Erik rubbed his eyes and yawned, sitting up against the back of the bed beside Laire, then scooting away from her a touch to make room between them.

“Want to get in with us?” he asked his daughter.

Ava Grace’s face broke into a huge smile, and she nodded happily, crawling up the bed and snuggling in between them.

Erik looked at Laire over their daughter’s head, mouthing the words, Can I tell her?

Tears sprang into Laire’s eyes as she nodded.

“Hey, Ava Grace,” said Erik. “I gotta ask you somethin’, darlin’.”

“What?”

“Well, I thought I heard you sayin’ somethin’ about me maybe bein’ your daddy just now while I was wakin’ up.”

“I thought you were sleepin’.”

“Nope.” Erik put his hands under her shoulders and transferred her to his lap, facing him. “What if the dark-haired prince got all mixed up in the sea witch’s evil plan for a few years? What if it took him a while to escape, to find you and your mama?”

Laire shifted her eyes from Erik’s face to Ava Grace’s, watching as she absorbed this new chapter of the story.

With wide eyes, Ava Grace looked up at her father. “Is that what happened to you?”

“Somethin’ like that.”

To Laire’s surprise, huge tears swelled in her daughter’s eyes as she stared up at her father. “But that would mean . . . that would mean you’re my real daddy.”

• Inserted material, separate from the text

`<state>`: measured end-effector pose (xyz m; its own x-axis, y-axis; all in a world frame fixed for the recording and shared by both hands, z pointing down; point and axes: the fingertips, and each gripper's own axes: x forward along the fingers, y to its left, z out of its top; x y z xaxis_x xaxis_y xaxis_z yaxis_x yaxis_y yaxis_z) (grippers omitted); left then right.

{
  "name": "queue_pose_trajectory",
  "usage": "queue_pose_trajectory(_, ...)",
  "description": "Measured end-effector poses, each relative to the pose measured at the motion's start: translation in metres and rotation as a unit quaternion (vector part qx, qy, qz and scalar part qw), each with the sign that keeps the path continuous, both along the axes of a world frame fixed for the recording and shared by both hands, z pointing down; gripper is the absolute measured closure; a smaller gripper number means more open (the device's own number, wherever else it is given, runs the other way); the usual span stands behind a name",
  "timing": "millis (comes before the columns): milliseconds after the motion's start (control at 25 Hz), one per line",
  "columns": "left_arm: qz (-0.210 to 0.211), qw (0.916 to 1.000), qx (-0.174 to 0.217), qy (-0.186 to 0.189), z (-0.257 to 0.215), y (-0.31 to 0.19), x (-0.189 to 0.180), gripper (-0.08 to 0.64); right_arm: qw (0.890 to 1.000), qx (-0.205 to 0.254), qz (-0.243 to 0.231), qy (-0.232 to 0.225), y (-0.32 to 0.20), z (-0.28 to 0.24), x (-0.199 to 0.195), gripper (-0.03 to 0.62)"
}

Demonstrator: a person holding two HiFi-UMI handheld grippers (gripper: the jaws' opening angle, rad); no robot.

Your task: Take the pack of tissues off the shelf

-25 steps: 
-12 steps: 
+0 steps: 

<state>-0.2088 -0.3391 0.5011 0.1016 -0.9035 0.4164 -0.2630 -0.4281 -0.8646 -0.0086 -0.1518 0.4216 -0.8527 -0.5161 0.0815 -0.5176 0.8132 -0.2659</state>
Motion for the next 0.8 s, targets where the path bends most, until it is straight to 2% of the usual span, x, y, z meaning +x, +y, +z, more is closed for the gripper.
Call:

“That’s right. That’s exactly who I am, baby,” he said, trying to smile, though Laire could see him fighting back tears. “Your real daddy. And now that I’ve found you and your mama, I’m never goin’ away again.”

Ava Grace launched herself into his arms with a sob, and Erik gripped her close as she rested her cheek on his shoulder.

“You’re my real daddy?” she asked again as she clung to him, as though it was too amazing to be true.

“I sure am,” said Erik, releasing Ava Grace on one side to pull Laire into their embrace. She was a mess at this point, tears streaming down her face as Erik and Ava Grace sorted out their place in each other’s life. Laire laid her head on Erik’s shoulder, leaning into him as he held his girls close.

“Then I’m gonna call you Daddy instead of Oscar,” said Ava Grace, her small arms looped tightly around his neck. “Is that okay?”

“Better’n okay,” he said, his voice gravelly with emotion as he tightened his arms around his family. “That’d be perfect, baby.”